▸ Problem to solve: This exercise requires an exact copy of each line from the one containing "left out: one" down to the last line below.

*** Begin section ***

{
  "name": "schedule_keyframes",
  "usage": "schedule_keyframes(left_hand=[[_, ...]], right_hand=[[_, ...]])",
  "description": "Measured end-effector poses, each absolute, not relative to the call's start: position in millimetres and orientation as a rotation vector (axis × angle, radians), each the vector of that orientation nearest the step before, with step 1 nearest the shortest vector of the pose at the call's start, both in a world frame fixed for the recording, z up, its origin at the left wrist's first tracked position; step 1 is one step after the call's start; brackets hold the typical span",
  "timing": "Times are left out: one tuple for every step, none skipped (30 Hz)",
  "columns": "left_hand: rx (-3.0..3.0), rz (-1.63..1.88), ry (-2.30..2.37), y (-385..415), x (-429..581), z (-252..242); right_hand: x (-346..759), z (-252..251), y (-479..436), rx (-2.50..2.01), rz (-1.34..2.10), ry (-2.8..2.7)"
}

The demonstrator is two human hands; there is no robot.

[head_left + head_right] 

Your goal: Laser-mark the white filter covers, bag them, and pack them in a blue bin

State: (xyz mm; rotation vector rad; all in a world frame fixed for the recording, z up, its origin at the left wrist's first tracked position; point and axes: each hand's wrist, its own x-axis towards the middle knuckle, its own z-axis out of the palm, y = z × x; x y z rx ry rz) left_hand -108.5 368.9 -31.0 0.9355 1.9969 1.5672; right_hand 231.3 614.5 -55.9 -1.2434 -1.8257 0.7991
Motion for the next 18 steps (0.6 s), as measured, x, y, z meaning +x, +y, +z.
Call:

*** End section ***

▸ Solution to this exercise:
  "timing": "Times are left out: one tuple for every step, none skipped (30 Hz)",
  "columns": "left_hand: rx (-3.0..3.0), rz (-1.63..1.88), ry (-2.30..2.37), y (-385..415), x (-429..581), z (-252..242); right_hand: x (-346..759), z (-252..251), y (-479..436), rx (-2.50..2.01), rz (-1.34..2.10), ry (-2.8..2.7)"
}

The demonstrator is two human hands; there is no robot.

[head_left + head_right] 

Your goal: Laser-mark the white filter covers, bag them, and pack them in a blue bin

State: (xyz mm; rotation vector rad; all in a world frame fixed for the recording, z up, its origin at the left wrist's first tracked position; point and axes: each hand's wrist, its own x-axis towards the middle knuckle, its own z-axis out of the palm, y = z × x; x y z rx ry rz) left_hand -108.5 368.9 -31.0 0.9355 1.9969 1.5672; right_hand 231.3 614.5 -55.9 -1.2434 -1.8257 0.7991
Motion for the next 18 steps (0.6 s), as measured, x, y, z meaning +x, +y, +z.
Call:

Work on this exercise is complete, and nothing remains.